So at the end of the day, if you fire Nick for 'got figured out on tape, not enough experience in the building to adapt', you literally can't hire any young coaches with that standard. You pretty much have to hire older ones if you want to fix that issue.

It just seems like a wild overreaction. Fans need to stop assuming that they know every single thing that goes on in the building and every dynamic.

Sirianni blows though. Who else gets blown out every game after starting 10-1 and injuries aren't even an excuse.

4 minutes ago, wrestlevessel said:

Sirianni blows though. Who else gets blown out every game after starting 10-1 and injuries aren't even an excuse.

This criteria is arbitrary and is not necessarily correlated with whether someone is good or not. So you're saying someone can just go 5-12 and be good, but this *specific* criteria of starting off well and then folding because you got figured out on tape is so egregious and unfounded that the person absolutely must be terrible with no room for redemption?

Why?

Why exactly does this specific criteria prove that? How does it prove that?
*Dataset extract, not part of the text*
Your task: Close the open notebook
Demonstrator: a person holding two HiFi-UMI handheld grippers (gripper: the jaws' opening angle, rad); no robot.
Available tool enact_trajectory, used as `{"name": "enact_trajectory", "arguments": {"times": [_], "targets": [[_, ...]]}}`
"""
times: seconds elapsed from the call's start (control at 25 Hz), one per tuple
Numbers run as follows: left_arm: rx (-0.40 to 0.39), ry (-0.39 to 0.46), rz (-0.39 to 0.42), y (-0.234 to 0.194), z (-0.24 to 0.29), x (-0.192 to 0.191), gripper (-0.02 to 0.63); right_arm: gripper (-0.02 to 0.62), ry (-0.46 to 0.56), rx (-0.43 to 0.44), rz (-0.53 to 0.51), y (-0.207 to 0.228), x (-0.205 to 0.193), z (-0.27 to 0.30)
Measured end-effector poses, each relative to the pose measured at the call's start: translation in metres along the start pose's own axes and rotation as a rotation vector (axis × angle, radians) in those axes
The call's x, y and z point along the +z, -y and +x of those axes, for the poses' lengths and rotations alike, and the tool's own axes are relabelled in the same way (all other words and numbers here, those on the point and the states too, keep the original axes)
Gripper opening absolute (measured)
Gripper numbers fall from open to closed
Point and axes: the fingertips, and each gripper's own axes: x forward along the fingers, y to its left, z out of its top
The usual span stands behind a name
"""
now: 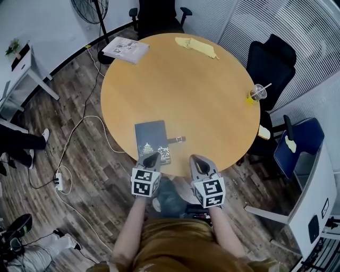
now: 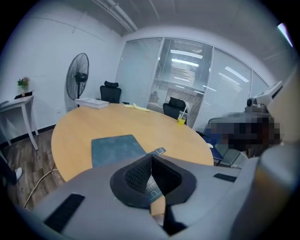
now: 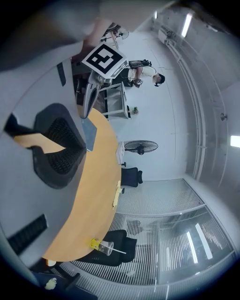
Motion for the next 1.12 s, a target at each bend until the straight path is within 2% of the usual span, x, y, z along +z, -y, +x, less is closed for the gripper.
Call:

It making the fans feel bad or feel like their expectations got too high doesn't prove that. Coaches are human beings too, they all have strengths and weaknesses, and most importantly, they all can grow from experiences - they don't suddenly become stagnant and incapable of growth because they're head coaches.
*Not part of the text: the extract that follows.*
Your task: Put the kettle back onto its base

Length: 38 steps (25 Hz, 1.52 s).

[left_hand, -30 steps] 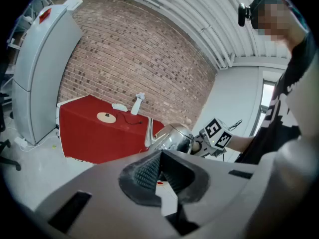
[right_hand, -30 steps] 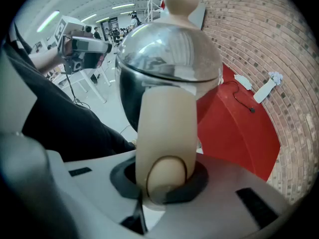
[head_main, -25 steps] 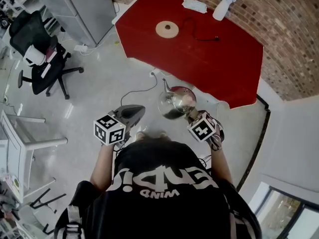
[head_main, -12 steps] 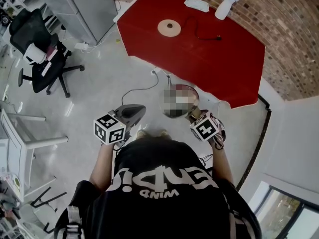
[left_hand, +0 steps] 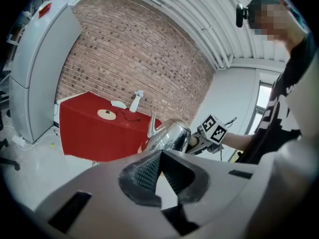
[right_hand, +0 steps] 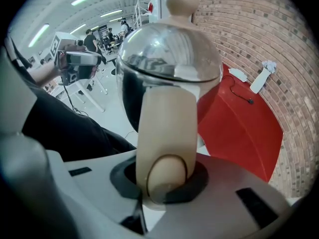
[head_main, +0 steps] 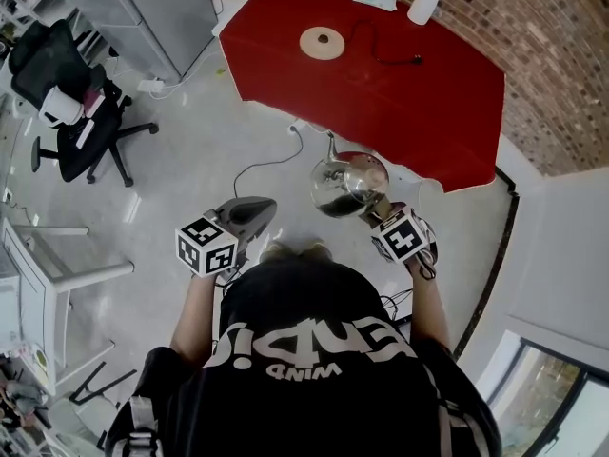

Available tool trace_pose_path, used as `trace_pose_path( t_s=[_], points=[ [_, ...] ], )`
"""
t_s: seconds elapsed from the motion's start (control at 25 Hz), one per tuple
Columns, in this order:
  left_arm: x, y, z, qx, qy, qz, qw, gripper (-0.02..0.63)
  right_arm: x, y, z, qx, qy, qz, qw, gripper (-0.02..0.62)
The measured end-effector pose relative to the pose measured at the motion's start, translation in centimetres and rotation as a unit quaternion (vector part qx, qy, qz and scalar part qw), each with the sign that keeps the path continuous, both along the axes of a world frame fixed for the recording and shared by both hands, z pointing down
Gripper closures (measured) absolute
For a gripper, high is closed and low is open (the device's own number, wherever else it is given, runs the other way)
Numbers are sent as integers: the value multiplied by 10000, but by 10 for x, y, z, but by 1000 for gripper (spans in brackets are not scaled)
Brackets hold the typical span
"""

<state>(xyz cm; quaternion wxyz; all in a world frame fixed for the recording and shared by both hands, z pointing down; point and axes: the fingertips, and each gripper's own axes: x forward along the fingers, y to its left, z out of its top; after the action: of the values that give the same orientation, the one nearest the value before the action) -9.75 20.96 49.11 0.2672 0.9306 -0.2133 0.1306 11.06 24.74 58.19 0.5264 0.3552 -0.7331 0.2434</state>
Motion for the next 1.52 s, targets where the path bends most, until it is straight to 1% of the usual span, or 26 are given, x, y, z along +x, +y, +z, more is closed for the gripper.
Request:
trace_pose_path(
  t_s=[0.28,0.4,0.64,0.88,1.16,1.36,1.52],
  points=[
    [-17,2,7,18,44,155,9999,598,-12,-2,-2,223,-61,293,9993,529],
    [-21,5,8,22,55,221,9997,597,-14,-1,-5,277,-63,340,9990,529],
    [-26,-1,11,31,75,298,9995,597,-14,-5,-3,289,88,379,9988,529],
    [-29,-18,9,39,121,291,9995,597,-17,-23,-3,317,99,360,9988,529],
    [-29,-47,13,-22,122,276,9995,597,-20,-54,-5,311,110,228,9992,529],
    [-25,-79,13,-38,144,230,9996,597,-17,-82,-1,204,121,190,9995,529],
    [-19,-109,14,-61,146,181,9997,598,-14,-110,1,216,117,43,9997,529]
  ],
)
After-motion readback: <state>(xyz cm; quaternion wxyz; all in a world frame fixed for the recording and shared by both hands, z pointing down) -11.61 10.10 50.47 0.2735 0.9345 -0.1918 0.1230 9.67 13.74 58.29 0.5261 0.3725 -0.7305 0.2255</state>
People need to stop getting all up in their feelings about this kind of stuff. Did what happened suck? Yes. Was it embarrassing? Sure. Does it mean that all of a sudden Nick Sirianni did nothing, never did nothing, is a terrible coach, cannot grow, and is the worst coach in our modern history? No. That's an overreaction. crap happens. 
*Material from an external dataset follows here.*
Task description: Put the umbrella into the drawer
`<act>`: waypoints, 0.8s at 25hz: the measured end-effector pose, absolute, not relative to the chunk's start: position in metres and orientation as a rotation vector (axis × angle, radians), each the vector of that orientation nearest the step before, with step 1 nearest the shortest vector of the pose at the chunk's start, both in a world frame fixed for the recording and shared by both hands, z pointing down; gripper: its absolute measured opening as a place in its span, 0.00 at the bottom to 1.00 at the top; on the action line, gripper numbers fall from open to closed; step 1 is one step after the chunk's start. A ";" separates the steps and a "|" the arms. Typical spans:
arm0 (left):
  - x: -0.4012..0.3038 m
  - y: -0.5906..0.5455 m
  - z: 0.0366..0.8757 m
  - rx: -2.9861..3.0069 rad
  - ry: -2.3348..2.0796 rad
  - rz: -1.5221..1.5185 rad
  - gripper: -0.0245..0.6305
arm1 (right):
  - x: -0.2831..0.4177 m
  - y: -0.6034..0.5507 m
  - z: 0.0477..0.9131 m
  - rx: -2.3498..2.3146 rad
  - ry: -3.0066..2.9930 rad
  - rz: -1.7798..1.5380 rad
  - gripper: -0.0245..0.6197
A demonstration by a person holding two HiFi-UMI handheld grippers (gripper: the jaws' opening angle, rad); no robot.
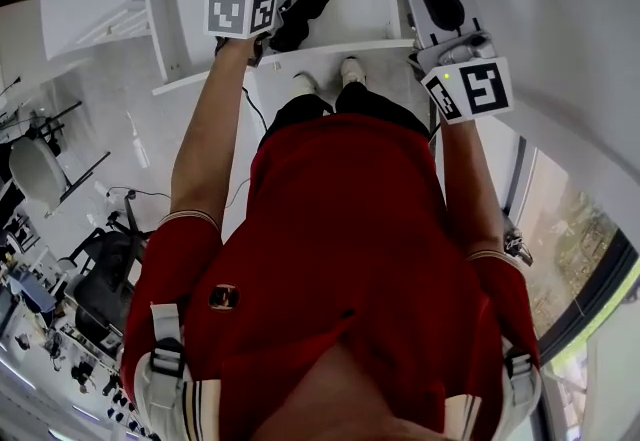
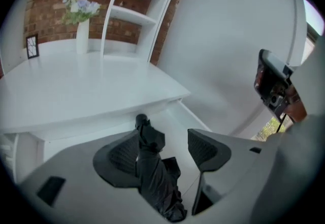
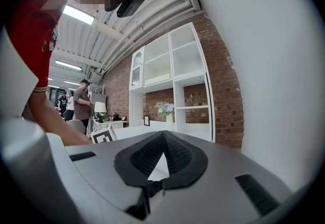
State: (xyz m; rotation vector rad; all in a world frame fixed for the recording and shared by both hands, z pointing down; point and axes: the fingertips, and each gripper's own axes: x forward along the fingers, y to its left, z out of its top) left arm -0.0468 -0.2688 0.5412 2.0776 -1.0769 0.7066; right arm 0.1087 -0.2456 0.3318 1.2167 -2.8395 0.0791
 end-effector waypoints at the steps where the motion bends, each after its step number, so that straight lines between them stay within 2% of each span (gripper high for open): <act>1: -0.043 -0.270 0.526 2.122 -1.086 0.667 0.49 | 0.106 -0.245 0.332 1.207 -2.848 0.084 0.02; 7: -0.020 -0.264 0.431 2.408 -1.109 0.378 0.44 | 0.087 -0.242 0.328 1.148 -2.906 0.096 0.02; 15: -0.010 -0.233 0.344 2.670 -1.147 0.186 0.12 | 0.061 -0.231 0.317 1.078 -2.981 0.091 0.02; 20: -0.016 -0.222 0.321 2.754 -1.175 0.134 0.05 | 0.043 -0.221 0.310 1.023 -3.011 0.073 0.02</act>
2 hours ago, wrestlevessel said:

Is he back or fired? Why no news?

Probably because as some media wise have pointed out, there's not really any incentive for them to confirm him officially coming back, and they don't want to offload Brian Johnson if someone is going to pluck him because of draft comp. Just because the fans are being wild doesn't really mean they need to address it directly. Which frankly, I agree with. 

15 minutes ago, AmericanEagle77 said:

This criteria is arbitrary and is not necessarily correlated with whether someone is good or not. So you're saying someone can just go 5-12 and be good, but this *specific* criteria of starting off well and then folding because you got figured out on tape is so egregious and unfounded that the person absolutely must be terrible with no room for redemption?

Why?

Why exactly does this specific criteria prove that? How does it prove that?

It making the fans feel bad or feel like their expectations got too high doesn't prove that. Coaches are human beings too, they all have strengths and weaknesses, and most importantly, they all can grow from experiences - they don't suddenly become stagnant and incapable of growth because they're head coaches.

People need to stop getting all up in their feelings about this kind of stuff. Did what happened suck? Yes. Was it embarrassing? Sure. Does it mean that all of a sudden Nick Sirianni did nothing, never did nothing, is a terrible coach, cannot grow, and is the worst coach in our modern history? No. That's an overreaction. crap happens. 

I don’t think it’s about how people feel. It’s about what we have seen on the field. What we have seen is 7+ weeks of unable to adjust to the blitz. 7+ weeks of not running the ball enough, 7+ weeks of players playing demoralized and disinterested, 7+ weeks of a defense that couldn’t even keep some of the worst team in the league from driving down the field over and over again and scoring, 7+ weeks of the worst time management we have seen ever. What more do you need to see to prove this is not an emotional decision but this is indeed a problem. It’s not just crap happens it’s not adjusting when crap happens. It’s not even getting players to play hard when crap happens.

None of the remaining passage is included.